> REQUIRED WORK
Reproduce exactly the lines below from the one containing "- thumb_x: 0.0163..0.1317" through the one containing "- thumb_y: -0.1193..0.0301", including both, and nothing else.

(Dataset records)
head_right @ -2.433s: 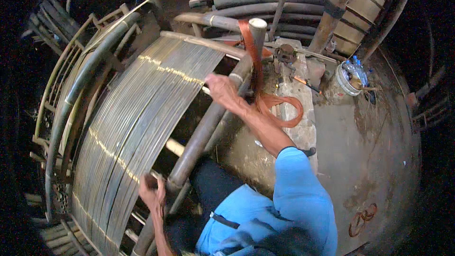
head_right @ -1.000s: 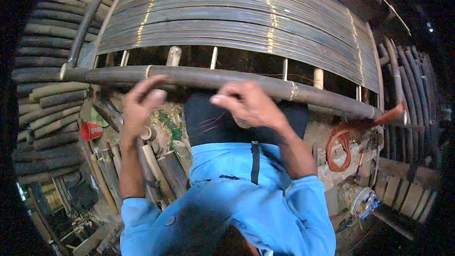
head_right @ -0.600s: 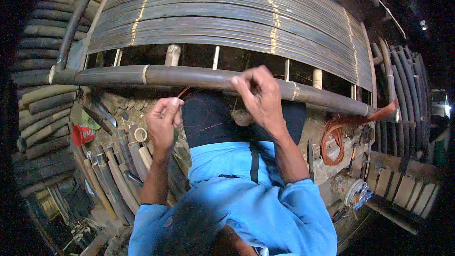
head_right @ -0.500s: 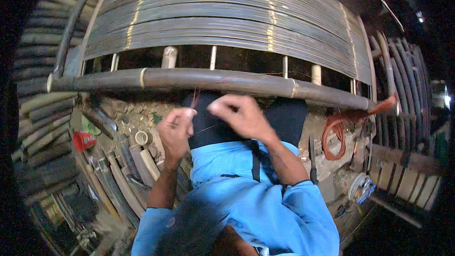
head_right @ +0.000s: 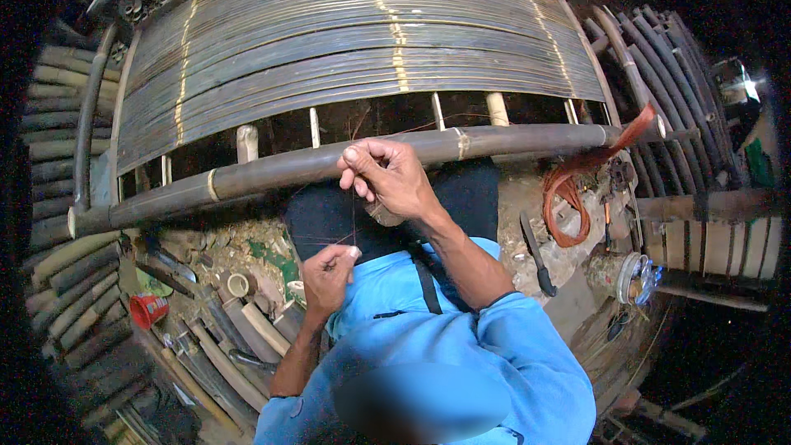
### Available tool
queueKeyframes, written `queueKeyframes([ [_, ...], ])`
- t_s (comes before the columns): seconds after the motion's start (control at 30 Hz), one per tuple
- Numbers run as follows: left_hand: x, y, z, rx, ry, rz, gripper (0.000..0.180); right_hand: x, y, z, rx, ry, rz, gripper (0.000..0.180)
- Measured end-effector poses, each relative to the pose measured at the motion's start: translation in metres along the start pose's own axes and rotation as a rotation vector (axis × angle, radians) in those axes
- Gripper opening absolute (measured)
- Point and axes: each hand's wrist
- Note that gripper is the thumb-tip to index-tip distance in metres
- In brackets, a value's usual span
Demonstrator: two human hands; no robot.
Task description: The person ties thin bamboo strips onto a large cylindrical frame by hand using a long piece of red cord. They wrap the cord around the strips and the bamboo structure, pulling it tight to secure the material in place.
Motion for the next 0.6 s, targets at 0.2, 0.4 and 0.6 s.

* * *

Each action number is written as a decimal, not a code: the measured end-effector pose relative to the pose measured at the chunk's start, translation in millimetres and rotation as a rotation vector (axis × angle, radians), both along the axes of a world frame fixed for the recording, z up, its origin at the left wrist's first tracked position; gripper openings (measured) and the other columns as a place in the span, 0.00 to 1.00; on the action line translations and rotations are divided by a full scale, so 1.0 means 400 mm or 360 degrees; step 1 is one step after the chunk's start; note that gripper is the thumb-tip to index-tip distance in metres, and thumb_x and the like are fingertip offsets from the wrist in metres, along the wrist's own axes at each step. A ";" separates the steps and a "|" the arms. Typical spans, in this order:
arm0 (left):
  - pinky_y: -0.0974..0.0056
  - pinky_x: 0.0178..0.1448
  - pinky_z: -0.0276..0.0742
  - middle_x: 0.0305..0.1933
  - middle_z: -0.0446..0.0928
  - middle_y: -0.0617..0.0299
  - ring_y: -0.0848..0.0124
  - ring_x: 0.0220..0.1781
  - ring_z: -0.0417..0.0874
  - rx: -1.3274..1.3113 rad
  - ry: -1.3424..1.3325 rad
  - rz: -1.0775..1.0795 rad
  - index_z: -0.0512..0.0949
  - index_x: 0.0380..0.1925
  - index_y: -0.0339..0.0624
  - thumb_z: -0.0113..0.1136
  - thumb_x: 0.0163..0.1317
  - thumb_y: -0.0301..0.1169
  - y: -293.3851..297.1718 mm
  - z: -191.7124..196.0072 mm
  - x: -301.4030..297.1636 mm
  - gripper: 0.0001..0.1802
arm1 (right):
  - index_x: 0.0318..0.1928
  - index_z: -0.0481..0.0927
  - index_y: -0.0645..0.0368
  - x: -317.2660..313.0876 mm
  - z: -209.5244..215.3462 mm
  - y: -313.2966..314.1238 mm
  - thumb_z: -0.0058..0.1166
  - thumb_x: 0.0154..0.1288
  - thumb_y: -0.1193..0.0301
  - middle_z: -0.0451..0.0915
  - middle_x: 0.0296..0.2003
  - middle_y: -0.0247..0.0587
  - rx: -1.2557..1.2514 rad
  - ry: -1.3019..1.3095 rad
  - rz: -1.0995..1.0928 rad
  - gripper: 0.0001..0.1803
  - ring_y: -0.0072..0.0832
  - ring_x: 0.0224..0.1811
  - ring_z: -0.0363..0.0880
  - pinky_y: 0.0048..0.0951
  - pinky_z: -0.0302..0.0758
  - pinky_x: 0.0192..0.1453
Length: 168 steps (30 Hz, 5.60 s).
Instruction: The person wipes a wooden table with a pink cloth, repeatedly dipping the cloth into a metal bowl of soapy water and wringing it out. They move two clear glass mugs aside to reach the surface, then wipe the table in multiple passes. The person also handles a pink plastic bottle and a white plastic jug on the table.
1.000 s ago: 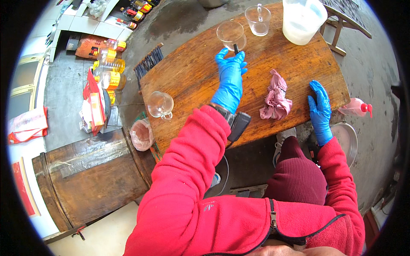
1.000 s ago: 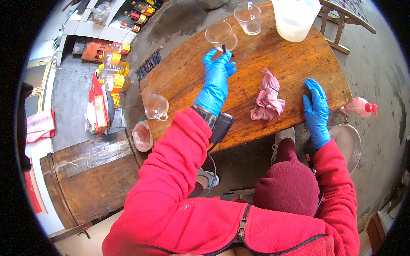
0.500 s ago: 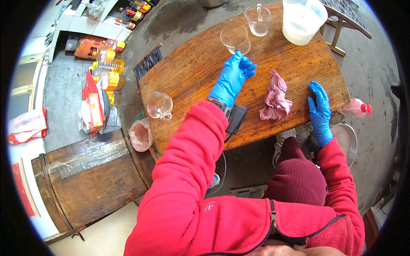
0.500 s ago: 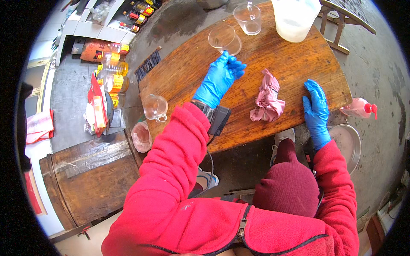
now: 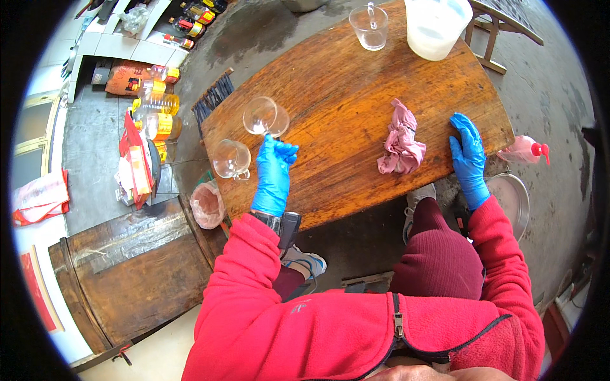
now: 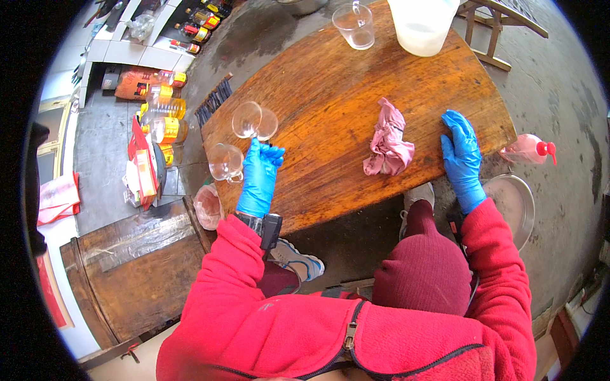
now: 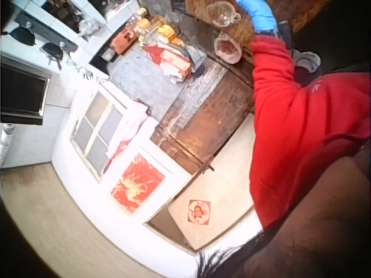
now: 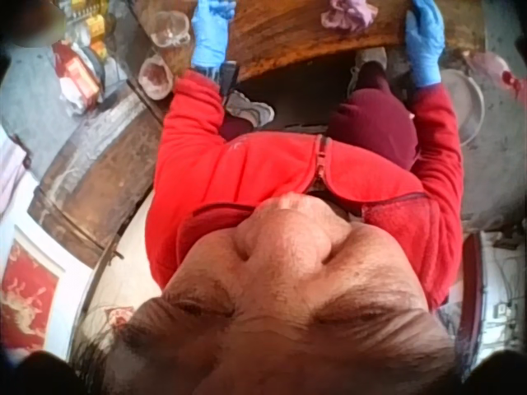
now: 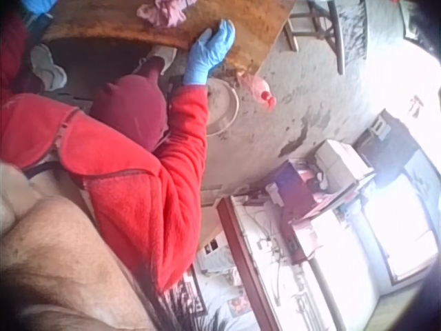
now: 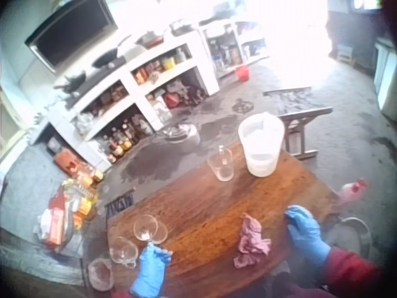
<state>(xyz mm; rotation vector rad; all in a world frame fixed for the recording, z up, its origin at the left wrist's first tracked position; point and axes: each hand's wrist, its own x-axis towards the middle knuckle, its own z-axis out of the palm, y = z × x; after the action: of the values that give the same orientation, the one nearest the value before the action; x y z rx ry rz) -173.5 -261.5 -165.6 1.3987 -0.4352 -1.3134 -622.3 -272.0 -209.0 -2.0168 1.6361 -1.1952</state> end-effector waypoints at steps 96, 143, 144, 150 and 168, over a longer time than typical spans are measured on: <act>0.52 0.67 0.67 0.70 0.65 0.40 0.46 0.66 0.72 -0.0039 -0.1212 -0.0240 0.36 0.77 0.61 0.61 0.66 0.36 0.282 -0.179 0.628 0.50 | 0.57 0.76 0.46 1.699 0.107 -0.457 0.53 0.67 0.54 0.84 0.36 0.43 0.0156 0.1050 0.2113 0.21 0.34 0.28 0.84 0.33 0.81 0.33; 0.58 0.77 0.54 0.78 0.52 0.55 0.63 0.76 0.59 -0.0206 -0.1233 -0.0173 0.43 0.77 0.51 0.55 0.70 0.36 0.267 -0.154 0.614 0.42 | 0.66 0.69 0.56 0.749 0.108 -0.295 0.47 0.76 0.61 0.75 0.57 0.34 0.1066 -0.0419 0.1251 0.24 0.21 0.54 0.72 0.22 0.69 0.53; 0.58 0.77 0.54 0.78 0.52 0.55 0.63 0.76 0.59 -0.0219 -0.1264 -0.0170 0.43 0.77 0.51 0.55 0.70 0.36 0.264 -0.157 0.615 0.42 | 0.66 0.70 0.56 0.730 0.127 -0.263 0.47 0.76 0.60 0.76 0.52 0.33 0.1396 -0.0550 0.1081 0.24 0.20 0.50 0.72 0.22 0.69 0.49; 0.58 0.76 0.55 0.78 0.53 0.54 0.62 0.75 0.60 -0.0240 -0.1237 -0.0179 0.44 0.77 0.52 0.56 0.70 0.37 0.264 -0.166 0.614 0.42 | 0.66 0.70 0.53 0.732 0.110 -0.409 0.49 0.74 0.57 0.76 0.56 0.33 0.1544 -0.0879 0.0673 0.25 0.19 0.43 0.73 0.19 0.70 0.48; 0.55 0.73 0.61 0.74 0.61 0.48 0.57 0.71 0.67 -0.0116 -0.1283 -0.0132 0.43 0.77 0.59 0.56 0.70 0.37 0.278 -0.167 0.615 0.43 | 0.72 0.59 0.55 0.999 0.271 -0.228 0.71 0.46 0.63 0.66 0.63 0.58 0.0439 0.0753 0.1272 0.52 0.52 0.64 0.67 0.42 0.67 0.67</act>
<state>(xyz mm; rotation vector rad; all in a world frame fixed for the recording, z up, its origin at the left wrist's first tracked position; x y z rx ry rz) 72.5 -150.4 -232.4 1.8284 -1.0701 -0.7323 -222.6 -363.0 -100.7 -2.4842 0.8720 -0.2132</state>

> RESPONSE BOX
  - thumb_x: 0.0163..0.1317
  - thumb_y: -0.0301..0.1169
  - y: -293.3851..297.1718 mm
  - z: -191.7124..196.0072 mm
  - x: -301.4030..297.1636 mm
  - gripper: 0.0001..0.1802
arm1 (right):
  - index_x: 0.0318..0.1928
  - index_z: -0.0481..0.0927
  - index_y: -0.0645..0.0368
  - x: -317.2660..313.0876 mm
  - z: -209.5244..215.3462 mm
  - y: -313.2966..314.1238 mm
  - thumb_z: -0.0058..0.1166
  - thumb_x: 0.0154..0.1288
  - thumb_y: -0.1193..0.0301

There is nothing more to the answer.